Ferrous scrap trading commenced for the August cycle on Tuesday after a few Detroit area mills came out to bid unchanged price levels for #1 busheling and other prime grades.
Consumers also announced bids for secondary materials including #1 HMS, P&S 5ft, and shredded at down $20/gt against July settled prices. This pricing trend further widens the unprecedented gap between #1 busheling and shredded to approximately $150-165/gt based on region, compared to historical spreads that were closer to $30-40/gt.
The levels established today are consistent with the outlook anticipating a $20/gt or more drop in secondary grades on ample scrap supply, falling exports, and declining scale prices. Market participants anticipate a smooth trading week since bid levels are on the shallower end as some feared a price erosion of $30-40/gt.
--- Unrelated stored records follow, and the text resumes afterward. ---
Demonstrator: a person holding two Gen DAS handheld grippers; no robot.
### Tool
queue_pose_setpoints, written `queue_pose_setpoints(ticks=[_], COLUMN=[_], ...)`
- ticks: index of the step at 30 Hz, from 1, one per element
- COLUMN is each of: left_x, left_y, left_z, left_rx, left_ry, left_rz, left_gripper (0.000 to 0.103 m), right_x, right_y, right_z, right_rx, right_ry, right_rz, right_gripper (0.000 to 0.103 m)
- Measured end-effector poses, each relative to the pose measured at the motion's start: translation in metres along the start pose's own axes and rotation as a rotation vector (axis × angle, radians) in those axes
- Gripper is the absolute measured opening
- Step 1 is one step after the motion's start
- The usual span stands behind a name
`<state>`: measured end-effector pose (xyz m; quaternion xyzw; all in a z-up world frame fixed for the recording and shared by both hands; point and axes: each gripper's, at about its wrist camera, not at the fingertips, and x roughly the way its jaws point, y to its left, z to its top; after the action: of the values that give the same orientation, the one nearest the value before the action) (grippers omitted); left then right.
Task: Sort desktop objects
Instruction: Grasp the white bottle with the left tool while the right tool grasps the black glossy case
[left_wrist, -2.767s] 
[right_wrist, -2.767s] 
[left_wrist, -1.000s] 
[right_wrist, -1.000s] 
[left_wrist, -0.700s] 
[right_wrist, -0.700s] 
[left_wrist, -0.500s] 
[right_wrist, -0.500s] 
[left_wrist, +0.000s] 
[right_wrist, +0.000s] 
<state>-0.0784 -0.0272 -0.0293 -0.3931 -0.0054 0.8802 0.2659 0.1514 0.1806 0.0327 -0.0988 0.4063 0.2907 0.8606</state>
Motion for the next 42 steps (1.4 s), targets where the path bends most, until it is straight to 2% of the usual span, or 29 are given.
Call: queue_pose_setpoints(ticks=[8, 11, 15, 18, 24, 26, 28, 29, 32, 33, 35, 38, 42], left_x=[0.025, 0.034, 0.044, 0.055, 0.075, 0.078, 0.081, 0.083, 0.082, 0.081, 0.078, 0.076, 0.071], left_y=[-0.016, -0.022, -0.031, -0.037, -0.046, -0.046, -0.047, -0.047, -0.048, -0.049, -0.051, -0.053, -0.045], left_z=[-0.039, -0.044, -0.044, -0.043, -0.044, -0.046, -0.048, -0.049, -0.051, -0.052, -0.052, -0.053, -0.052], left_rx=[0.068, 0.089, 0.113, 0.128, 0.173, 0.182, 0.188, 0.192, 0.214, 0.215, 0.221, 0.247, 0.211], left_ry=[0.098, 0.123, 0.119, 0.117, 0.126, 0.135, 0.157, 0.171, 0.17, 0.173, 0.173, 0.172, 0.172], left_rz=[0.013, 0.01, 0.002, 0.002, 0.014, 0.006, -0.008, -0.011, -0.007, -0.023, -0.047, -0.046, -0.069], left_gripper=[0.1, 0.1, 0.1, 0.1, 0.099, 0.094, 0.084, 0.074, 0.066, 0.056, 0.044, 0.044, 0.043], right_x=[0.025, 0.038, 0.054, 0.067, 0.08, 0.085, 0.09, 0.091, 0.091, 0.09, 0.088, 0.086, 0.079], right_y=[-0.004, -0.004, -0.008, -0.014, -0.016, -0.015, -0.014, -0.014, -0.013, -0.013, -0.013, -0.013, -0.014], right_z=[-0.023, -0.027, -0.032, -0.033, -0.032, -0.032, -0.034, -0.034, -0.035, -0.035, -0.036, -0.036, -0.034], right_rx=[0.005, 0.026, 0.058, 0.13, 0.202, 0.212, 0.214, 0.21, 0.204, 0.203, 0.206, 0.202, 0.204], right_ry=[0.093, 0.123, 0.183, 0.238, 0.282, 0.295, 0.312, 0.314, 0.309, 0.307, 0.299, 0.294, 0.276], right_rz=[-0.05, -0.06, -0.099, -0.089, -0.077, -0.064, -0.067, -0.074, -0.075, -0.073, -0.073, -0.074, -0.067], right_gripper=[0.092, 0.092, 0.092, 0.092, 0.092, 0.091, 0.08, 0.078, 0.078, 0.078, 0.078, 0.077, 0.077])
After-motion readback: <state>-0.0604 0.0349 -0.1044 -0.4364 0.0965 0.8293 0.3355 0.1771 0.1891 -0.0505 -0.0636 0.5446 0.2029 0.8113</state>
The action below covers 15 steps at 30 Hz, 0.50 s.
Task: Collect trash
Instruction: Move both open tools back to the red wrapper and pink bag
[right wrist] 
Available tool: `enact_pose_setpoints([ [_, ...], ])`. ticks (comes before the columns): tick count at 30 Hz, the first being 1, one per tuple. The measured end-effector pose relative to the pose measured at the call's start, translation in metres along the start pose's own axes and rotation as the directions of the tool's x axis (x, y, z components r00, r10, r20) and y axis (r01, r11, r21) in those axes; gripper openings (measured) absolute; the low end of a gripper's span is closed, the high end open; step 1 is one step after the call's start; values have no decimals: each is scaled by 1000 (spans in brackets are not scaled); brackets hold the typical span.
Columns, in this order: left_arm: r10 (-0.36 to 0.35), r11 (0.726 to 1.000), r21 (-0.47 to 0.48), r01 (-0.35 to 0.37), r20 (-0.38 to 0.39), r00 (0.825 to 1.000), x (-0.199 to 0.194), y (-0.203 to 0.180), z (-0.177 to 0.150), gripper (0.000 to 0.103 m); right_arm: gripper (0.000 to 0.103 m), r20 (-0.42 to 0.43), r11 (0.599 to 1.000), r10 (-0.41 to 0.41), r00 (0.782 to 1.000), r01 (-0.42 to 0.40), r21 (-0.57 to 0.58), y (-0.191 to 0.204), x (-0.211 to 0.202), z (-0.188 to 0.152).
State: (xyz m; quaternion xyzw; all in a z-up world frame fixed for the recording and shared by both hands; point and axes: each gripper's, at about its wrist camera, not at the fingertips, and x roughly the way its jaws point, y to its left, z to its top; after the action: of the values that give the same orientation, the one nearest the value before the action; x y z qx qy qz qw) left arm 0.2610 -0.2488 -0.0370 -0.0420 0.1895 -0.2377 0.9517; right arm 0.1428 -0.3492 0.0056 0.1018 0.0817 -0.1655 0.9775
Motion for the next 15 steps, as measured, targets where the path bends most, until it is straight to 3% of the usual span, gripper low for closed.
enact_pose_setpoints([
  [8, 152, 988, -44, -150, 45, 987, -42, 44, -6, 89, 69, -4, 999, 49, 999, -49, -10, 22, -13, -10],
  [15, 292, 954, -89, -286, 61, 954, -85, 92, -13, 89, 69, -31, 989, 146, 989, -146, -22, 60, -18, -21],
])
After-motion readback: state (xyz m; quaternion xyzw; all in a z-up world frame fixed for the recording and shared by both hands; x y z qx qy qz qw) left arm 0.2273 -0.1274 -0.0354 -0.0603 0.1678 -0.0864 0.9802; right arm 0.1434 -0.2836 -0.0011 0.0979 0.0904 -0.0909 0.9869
However, transportation issues abound as some sellers report that manpower and logistics issues have led to July scrap orders scarcely being fulfilled so far. Still, market participants have not informed Davis Index of mass mill cancellations on higher-priced, prior orders yet. Since mid-month, scrap dealers noted the possibility of 50-60pc deliveries on July commitments with substantial volume balances owed into August. Several noted the risk of losing priority on deliveries to mills canceling orders given the backlog created by logistics constraints in truck and rail deliveries.
Ferrous export values continue to trend down on weakening demand and ample supply with the Davis Index for US HMS 1&2 (80:20) exports at $463.60/mt cfr on Tuesday. This indicates a downward movement of $37.22/mt for the grade compared to $500.82/mt cfr on Jul 6.
Price trends set in Detroit, if accepted and extended into surrounding markets would place shredded at $480/gt delivered Chicago and $480-490/gt delivered to Detroit consumers. P&S 5ft would fall to $490-495/gt delivered Chicago mill with the grade at $470-475/gt delivered Detroit.
Dealers note that mills are calling with regularity for shredded shipments, which are difficult to fulfill due to transportation challenges into and out of the yards as well as limited feedstock in some regional shredders.
There seems to be more abundance of heavy melt such as #1 HMS because of which, the grade could decline by $30/gt in areas influenced by the drop in export volumes and prices. Mills are using shredded for faster production in new chemical compositions given the higher-priced prime grades and pig iron. Therefore, some dealers hope for possibly better trade prices on shredded.
HRC consumers continue noting strong finished steel demand at higher prices of $2,006-$2,072/mt ($1,820-1,880/nt) with long lead times that will likely support the elevated market prices into Q4 2021. Rebar, plate, and other steel products are also trending at historical highs due to limited supplies and demand by end consumers as well as restocking at metal centers.